74.73% of retail CFD accounts lose money

Which Broker Model Is Best for You?

Choosing between a Dealing Desk (DD) and a No Dealing Desk (NDD) broker ultimately depends on your trading goals, experience level, and preferences regarding pricing and execution. If you’re a beginner or casual trader, a Dealing Desk broker might be a better fit. Their fixed spreads, simpler pricing models, and often guaranteed execution can make trading less intimidating. This environment offers predictability, especially for those still learning the market’s dynamics.
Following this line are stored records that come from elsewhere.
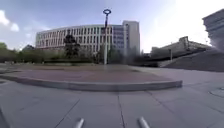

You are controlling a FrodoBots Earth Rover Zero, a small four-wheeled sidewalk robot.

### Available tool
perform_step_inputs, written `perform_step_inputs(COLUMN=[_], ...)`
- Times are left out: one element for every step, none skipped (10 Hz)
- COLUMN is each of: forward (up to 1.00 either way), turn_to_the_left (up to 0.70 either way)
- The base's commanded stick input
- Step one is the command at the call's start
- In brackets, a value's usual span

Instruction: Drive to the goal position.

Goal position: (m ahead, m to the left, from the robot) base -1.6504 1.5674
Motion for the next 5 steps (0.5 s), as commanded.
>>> perform_step_inputs(forward=[-0.58, -0.98, -1.0, -0.84, -0.1], turn_to_the_left=[0.0, 0.0, 0.0, 0.0, 0.0])
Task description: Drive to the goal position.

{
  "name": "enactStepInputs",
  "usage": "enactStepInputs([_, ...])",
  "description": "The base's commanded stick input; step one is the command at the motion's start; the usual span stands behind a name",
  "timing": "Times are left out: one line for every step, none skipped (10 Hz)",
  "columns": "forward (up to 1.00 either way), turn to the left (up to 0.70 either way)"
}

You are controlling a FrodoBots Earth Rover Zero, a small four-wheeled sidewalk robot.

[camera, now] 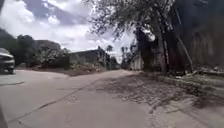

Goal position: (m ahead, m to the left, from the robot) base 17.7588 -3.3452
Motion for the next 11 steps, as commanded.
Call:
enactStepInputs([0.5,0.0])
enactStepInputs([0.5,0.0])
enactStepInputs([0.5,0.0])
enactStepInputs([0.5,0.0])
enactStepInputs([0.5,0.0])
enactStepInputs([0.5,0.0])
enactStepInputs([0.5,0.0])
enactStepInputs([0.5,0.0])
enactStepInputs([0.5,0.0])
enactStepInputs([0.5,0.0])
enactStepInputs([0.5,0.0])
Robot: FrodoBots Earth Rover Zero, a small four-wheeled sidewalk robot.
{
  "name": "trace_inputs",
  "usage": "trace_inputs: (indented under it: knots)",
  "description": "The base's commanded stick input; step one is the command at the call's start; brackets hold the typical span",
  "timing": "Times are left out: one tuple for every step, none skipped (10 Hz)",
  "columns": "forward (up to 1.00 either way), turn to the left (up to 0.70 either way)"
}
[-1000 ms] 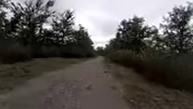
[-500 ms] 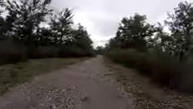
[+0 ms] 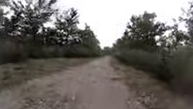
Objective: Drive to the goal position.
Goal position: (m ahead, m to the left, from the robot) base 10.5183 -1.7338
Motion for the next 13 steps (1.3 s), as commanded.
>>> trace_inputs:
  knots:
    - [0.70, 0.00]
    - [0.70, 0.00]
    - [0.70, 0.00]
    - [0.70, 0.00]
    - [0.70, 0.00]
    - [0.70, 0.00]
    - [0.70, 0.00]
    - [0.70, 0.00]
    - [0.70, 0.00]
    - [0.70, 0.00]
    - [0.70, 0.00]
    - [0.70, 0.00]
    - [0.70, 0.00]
On the other hand, experienced traders, scalpers, or those who value tight spreads and direct market access may find an NDD broker to be a better choice. With faster execution, variable raw spreads, and no inherent conflict of interest, NDD brokers offer the transparency and responsiveness that active traders demand. 

It’s also worth considering that some brokers, like Exness, offer hybrid models, combining features of both DD and NDD setups. The best approach is to test the broker’s platform with a demo account and review their fee structures, execution speed, regulation, and available instruments before committing to a live account.

Final Comments

Choosing between a Dealing Desk (DD) and a No Dealing Desk (NDD) broker is a pivotal decision for any forex or CFD trader. The decision ultimately comes down to your trading goals, experience level, and preferred pricing models. Both models offer distinct advantages and come with their own sets of drawbacks.

Dealing Desk brokers, like XM and XTB, offer a simplified, predictable trading environment with fixed spreads and often guaranteed order execution. On the other hand, No Dealing Desk brokers, such as Pepperstone and FP Markets, provide direct access to raw market pricing, tighter spreads, and faster execution.

The main thing is to understand the operational mechanisms, advantages, and disadvantages of each model. That way, traders can make an informed decision that aligns with their trading style, risk tolerance, and long-term financial goals.